> Description of the task
All that is required is the number of lines in this listing that hold "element".

=== Begin Enclosure ===

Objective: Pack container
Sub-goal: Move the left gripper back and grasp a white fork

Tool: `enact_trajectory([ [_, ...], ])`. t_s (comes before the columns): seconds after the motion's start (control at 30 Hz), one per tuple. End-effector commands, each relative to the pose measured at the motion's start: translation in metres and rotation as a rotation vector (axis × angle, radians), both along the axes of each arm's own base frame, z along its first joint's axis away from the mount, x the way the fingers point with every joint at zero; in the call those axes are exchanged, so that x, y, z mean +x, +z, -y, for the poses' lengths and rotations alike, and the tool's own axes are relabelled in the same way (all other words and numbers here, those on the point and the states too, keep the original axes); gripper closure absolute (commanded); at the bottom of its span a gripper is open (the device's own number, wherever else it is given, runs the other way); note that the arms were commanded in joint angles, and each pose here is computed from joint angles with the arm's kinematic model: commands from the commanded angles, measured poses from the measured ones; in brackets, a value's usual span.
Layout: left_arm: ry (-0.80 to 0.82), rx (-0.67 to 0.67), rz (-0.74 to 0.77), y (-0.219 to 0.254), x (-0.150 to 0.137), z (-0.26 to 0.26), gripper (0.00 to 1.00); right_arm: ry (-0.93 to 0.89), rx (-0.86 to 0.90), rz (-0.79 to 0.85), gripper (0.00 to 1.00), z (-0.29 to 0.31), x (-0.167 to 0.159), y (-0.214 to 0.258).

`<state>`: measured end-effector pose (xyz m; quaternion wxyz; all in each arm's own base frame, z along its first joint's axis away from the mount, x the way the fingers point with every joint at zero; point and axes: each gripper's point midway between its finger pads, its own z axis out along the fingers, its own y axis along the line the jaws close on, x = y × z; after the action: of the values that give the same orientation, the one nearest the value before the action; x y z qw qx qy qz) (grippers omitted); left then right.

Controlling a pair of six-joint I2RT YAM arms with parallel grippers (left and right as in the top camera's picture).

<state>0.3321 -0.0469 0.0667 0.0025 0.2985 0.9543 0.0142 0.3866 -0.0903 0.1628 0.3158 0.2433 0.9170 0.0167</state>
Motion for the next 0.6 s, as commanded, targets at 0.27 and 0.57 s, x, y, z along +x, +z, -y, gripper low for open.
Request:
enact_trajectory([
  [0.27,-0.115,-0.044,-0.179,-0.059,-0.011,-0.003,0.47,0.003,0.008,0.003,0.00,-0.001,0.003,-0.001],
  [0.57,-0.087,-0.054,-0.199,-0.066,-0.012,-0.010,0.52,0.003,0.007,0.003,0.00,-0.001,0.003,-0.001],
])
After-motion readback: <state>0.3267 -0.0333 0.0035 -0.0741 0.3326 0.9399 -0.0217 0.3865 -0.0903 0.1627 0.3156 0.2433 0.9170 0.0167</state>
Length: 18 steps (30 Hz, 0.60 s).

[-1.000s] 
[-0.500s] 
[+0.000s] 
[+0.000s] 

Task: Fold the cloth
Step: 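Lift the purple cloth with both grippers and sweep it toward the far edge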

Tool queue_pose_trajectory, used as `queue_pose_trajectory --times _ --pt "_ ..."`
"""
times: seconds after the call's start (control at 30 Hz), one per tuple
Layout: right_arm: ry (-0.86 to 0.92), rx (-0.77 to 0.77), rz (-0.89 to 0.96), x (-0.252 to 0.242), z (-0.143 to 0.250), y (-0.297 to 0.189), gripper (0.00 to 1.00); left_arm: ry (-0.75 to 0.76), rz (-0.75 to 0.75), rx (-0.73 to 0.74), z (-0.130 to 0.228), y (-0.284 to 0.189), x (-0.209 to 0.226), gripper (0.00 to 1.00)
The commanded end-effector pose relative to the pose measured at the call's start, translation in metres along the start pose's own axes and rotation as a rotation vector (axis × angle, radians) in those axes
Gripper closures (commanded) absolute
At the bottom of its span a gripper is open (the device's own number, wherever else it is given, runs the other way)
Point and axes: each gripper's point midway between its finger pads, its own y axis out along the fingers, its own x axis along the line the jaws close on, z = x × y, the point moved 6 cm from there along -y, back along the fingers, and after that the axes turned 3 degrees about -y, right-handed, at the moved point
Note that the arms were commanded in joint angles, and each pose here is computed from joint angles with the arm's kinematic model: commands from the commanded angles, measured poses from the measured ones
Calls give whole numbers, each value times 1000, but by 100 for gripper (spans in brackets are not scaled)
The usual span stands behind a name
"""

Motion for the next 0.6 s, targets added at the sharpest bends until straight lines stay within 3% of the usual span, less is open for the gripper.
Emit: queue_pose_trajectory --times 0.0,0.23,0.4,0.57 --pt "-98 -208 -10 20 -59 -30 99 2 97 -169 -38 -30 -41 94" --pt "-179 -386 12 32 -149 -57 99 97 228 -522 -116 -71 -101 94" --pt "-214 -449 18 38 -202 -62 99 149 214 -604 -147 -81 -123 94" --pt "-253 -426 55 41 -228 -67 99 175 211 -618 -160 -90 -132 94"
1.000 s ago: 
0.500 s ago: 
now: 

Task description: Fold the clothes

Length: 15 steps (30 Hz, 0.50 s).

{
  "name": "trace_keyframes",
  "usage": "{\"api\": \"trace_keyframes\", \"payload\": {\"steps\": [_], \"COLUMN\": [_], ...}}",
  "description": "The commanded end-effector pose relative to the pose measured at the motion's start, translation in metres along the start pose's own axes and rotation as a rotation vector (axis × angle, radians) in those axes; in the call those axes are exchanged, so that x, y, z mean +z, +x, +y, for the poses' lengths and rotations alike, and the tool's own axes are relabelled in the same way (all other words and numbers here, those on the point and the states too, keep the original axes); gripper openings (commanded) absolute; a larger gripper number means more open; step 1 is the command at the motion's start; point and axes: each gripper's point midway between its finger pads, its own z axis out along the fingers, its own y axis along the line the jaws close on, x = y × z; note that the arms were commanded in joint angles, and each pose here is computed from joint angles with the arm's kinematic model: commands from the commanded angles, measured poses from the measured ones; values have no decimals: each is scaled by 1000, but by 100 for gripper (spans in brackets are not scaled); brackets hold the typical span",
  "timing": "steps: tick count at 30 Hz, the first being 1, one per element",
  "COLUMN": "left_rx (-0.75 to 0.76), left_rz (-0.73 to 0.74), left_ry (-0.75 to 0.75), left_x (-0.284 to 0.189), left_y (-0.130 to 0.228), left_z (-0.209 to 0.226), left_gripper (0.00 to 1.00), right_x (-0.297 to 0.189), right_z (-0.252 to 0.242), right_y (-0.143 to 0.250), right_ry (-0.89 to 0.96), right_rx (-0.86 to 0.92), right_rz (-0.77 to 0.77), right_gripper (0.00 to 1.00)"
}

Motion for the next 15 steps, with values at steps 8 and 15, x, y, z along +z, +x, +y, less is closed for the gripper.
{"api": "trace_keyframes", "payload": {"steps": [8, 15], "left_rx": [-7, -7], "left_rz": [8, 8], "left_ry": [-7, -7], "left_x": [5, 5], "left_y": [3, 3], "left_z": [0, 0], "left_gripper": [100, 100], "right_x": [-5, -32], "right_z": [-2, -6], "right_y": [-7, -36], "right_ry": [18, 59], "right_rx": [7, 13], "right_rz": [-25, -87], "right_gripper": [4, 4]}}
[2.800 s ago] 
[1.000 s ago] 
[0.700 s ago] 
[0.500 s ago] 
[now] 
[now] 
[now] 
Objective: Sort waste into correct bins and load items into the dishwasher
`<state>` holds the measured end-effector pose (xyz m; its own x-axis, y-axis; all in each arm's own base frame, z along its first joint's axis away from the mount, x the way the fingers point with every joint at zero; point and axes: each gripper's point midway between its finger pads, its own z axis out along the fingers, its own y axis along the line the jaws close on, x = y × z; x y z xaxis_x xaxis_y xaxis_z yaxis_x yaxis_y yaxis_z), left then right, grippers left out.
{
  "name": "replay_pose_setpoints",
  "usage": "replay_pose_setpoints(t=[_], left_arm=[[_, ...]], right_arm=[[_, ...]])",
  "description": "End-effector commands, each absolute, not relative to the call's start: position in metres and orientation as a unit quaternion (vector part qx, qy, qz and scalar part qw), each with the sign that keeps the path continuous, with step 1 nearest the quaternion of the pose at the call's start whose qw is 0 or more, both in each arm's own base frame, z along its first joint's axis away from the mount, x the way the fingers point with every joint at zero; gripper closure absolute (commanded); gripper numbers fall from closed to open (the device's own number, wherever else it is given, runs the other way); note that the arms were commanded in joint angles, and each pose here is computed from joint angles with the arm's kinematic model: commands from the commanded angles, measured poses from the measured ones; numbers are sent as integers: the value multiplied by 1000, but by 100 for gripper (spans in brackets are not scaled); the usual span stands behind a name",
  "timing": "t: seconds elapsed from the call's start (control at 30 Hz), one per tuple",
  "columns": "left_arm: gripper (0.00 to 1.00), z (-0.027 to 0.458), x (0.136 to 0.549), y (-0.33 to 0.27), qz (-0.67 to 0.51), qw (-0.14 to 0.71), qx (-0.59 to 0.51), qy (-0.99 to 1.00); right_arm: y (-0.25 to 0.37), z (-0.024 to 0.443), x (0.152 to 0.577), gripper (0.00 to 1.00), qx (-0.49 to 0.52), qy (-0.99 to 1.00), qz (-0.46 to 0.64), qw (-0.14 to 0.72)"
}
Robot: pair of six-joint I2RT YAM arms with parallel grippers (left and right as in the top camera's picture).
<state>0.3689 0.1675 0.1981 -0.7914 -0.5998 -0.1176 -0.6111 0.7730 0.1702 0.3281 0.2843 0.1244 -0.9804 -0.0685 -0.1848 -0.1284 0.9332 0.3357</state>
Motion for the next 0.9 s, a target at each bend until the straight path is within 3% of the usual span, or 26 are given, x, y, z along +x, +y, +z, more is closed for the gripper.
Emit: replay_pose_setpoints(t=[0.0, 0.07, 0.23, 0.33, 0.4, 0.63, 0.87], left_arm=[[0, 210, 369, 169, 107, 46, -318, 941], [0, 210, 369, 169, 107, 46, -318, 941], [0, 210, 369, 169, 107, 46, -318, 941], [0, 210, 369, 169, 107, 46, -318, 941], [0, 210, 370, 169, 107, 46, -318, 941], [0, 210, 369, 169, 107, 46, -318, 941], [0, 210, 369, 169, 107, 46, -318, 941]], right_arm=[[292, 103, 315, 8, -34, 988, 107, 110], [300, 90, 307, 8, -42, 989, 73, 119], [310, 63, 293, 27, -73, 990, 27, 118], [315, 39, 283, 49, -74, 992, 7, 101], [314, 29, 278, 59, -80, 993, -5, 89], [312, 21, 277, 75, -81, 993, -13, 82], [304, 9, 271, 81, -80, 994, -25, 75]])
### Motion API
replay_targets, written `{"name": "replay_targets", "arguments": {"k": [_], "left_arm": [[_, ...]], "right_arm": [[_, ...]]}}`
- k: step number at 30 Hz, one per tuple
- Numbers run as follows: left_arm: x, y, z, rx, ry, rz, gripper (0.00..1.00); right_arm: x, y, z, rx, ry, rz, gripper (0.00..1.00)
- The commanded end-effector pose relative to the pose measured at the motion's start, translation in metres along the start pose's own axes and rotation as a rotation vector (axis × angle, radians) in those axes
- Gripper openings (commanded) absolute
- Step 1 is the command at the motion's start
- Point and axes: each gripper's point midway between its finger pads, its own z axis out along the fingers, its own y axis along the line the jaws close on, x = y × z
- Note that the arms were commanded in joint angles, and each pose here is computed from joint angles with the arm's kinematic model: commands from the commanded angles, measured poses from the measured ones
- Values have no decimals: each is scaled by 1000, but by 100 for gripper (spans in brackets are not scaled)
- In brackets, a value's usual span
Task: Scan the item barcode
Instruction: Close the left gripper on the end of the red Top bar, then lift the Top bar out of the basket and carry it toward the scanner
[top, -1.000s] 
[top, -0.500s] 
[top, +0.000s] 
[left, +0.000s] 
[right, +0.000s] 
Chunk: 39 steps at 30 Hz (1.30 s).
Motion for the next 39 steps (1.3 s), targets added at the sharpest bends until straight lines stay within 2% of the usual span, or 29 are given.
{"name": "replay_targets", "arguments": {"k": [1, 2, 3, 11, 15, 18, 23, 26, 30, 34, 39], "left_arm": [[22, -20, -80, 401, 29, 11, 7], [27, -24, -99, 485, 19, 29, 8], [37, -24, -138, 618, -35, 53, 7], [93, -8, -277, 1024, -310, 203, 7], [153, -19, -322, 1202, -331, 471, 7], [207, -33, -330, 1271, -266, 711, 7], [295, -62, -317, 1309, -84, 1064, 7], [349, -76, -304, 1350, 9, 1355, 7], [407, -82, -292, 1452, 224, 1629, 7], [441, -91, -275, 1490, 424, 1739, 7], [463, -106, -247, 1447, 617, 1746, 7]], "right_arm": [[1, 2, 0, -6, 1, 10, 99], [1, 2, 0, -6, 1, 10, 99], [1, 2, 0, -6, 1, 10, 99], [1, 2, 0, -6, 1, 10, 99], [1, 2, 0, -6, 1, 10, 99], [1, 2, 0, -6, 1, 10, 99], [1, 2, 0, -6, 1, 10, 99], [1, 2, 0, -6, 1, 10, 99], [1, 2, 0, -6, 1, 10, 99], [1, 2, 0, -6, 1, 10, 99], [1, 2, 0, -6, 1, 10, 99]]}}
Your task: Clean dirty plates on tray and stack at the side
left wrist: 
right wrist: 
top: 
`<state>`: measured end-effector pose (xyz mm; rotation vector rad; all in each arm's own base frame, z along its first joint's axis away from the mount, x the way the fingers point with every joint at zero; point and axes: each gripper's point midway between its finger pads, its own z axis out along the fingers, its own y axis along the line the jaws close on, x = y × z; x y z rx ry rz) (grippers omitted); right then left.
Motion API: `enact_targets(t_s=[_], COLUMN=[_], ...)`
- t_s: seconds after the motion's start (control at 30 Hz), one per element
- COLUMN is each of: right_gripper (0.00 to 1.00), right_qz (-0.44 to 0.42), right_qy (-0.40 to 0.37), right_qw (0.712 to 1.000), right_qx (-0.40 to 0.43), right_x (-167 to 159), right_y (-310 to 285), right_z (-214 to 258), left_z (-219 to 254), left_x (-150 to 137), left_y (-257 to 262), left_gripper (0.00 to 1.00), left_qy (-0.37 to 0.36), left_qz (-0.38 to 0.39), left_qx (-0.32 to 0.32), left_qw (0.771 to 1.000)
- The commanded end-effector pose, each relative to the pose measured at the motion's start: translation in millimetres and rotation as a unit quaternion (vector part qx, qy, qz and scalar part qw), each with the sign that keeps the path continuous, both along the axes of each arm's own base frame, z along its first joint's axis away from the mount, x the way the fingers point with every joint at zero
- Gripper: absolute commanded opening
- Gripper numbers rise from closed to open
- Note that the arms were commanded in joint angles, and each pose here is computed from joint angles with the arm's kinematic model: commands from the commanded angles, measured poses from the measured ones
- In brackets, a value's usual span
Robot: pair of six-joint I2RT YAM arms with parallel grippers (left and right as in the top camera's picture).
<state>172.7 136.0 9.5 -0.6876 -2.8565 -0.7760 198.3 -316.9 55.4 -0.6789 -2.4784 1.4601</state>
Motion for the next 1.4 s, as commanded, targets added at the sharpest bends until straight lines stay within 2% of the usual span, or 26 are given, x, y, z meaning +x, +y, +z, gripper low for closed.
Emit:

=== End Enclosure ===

> Task answer
2